## EXERCISE OBJECTIVE
Here the job is to return only the lines of the material, exactly, from the first one to the line with "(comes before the".

## MATERIAL PROVIDED

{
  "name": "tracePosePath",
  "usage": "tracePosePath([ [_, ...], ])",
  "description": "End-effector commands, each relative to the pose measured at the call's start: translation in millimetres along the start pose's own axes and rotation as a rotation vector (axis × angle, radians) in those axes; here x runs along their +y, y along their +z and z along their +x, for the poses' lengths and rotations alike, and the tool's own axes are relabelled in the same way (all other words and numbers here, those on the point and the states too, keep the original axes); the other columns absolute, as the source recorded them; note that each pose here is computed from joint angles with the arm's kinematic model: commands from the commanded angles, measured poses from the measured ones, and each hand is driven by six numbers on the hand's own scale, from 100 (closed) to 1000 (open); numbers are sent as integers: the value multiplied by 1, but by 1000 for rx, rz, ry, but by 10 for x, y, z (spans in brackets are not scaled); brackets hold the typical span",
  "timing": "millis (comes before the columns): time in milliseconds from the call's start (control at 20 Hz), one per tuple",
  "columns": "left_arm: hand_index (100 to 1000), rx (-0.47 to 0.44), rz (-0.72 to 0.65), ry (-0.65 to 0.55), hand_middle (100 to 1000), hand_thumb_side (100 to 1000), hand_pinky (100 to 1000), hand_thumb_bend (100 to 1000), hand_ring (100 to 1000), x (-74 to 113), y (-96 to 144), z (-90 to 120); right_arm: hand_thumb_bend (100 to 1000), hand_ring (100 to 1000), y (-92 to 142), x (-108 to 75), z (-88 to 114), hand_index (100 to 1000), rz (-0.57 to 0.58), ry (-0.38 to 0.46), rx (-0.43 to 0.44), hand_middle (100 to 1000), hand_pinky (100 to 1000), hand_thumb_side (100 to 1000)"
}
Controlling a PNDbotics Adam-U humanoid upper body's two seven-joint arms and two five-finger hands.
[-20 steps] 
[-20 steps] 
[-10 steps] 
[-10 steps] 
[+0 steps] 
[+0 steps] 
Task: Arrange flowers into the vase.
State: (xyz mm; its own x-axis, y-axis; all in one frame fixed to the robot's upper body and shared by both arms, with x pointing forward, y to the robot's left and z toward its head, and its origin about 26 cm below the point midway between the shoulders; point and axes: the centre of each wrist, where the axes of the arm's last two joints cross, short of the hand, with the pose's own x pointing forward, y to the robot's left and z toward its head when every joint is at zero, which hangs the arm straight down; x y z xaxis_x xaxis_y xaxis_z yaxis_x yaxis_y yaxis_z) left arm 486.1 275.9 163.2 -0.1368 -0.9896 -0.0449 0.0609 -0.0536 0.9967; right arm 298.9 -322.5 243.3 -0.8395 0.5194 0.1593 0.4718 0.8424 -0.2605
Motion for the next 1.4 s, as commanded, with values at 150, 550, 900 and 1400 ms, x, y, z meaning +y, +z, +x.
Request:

## REPLY
{
  "name": "tracePosePath",
  "usage": "tracePosePath([ [_, ...], ])",
  "description": "End-effector commands, each relative to the pose measured at the call's start: translation in millimetres along the start pose's own axes and rotation as a rotation vector (axis × angle, radians) in those axes; here x runs along their +y, y along their +z and z along their +x, for the poses' lengths and rotations alike, and the tool's own axes are relabelled in the same way (all other words and numbers here, those on the point and the states too, keep the original axes); the other columns absolute, as the source recorded them; note that each pose here is computed from joint angles with the arm's kinematic model: commands from the commanded angles, measured poses from the measured ones, and each hand is driven by six numbers on the hand's own scale, from 100 (closed) to 1000 (open); numbers are sent as integers: the value multiplied by 1, but by 1000 for rx, rz, ry, but by 10 for x, y, z (spans in brackets are not scaled); brackets hold the typical span",
  "timing": "millis (comes before the columns): time in milliseconds from the call's start (control at 20 Hz), one per tuple",

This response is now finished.